Search code examples
postgresqlkotlinjooqmultiset

jOOQ multiset performance


Have been fiddling with jOOQ and its MULTISET feature. But was a bit dissappointed by the performance of the queries. I assume I'm doing something suboptimal, or perhaps the JSON de-serializing is more expensive than expected.

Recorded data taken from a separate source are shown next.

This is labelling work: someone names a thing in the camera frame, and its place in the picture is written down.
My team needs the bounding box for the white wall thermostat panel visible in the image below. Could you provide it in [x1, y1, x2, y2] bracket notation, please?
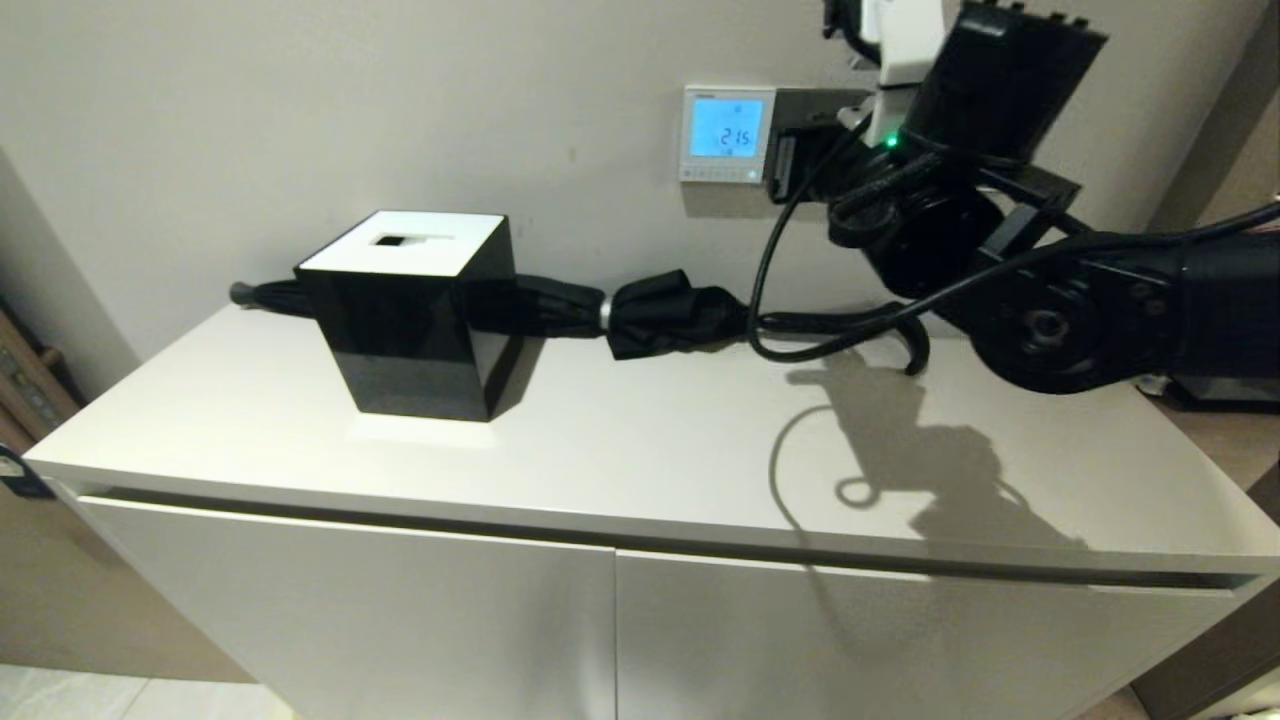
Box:
[680, 85, 776, 184]

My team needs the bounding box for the black folded umbrella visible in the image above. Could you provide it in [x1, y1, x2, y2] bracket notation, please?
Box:
[228, 268, 931, 377]

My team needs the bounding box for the white sideboard cabinet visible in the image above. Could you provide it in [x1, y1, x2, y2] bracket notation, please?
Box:
[22, 300, 1280, 720]

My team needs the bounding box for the dark bed base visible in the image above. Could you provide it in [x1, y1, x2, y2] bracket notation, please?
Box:
[1160, 375, 1280, 413]

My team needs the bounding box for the black tissue box white top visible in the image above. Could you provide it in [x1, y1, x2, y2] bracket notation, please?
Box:
[294, 210, 525, 423]

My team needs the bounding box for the white cabinet door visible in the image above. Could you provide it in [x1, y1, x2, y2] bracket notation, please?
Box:
[75, 495, 617, 720]
[614, 548, 1251, 720]

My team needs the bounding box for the brown wooden furniture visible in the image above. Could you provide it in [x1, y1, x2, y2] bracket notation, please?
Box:
[0, 300, 81, 441]

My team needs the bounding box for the grey triple rocker switch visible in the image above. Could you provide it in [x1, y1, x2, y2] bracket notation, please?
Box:
[774, 88, 881, 141]

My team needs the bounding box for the black braided cable sleeve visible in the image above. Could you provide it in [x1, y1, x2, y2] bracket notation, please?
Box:
[828, 150, 946, 246]

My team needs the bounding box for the black smooth cable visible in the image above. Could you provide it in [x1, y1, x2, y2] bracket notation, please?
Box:
[745, 120, 1280, 363]

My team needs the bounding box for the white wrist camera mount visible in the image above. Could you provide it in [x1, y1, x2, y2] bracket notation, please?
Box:
[822, 0, 951, 151]

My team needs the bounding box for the brown wooden door frame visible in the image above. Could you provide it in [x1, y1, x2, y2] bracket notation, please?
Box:
[1140, 0, 1280, 236]

Given the popular Sakila DB and these two queries:

val result: Result<Record3<CustomerId, Int, Int>> = dslContext
.select(
    CUSTOMER.CUSTOMER_ID,
    PAYMENT.PAYMENT_ID,
    RENTAL.RENTAL_ID,
)
.from(CUSTOMER)
.join(PAYMENT).on(PAYMENT.CUSTOMER_ID.eq(CUSTOMER.CUSTOMER_ID))
.join(RENTAL).on(RENTAL.CUSTOMER_ID.eq(CUSTOMER.CUSTOMER_ID))
.orderBy(CUSTOMER.EMAIL)
.fetch()

and

val result: Result<Record3<CustomerId, Result<Record1<Int>>, Result<Record1<Int>>>> = dslContext
.select(
    CUSTOMER.CUSTOMER_ID,
    multiset(
        DSL.select(PAYMENT.PAYMENT_ID)
           .from(PAYMENT)
           .where(PAYMENT.CUSTOMER_ID.eq(CUSTOMER.CUSTOMER_ID))
    ),
    multiset(
        DSL.select(RENTAL.RENTAL_ID)
           .from(RENTAL)
           .where(RENTAL.CUSTOMER_ID.eq(CUSTOMER.CUSTOMER_ID))
    ),
)
.from(CUSTOMER)
.fetch()

Measuring the number of row and time it takes leads to the following:

445483 Records via JOIN.    in 466.389250ms
599    Records via MULTISET in 747.627541ms

Which is rather disappointing... even if I select more data from CUSTOMER table resulting in more duplicate data transfer in the JOIN case, it doesn't change much in MULTISETs favor.

Am I missing something?


Solution

  • As illustrated in this blog post, MULTISET and the underlying JSON aggregation techniques are well suited for small nested collections, not large ones, in case of which there are better optimised approaches, including:

    • Joins (which denormalise data, but the overhead of re-normalising/grouping is still often smaller than the penalty of bad execution plans)
    • Multiple queries (not N+1, but perhaps 1 query per table or per relationship)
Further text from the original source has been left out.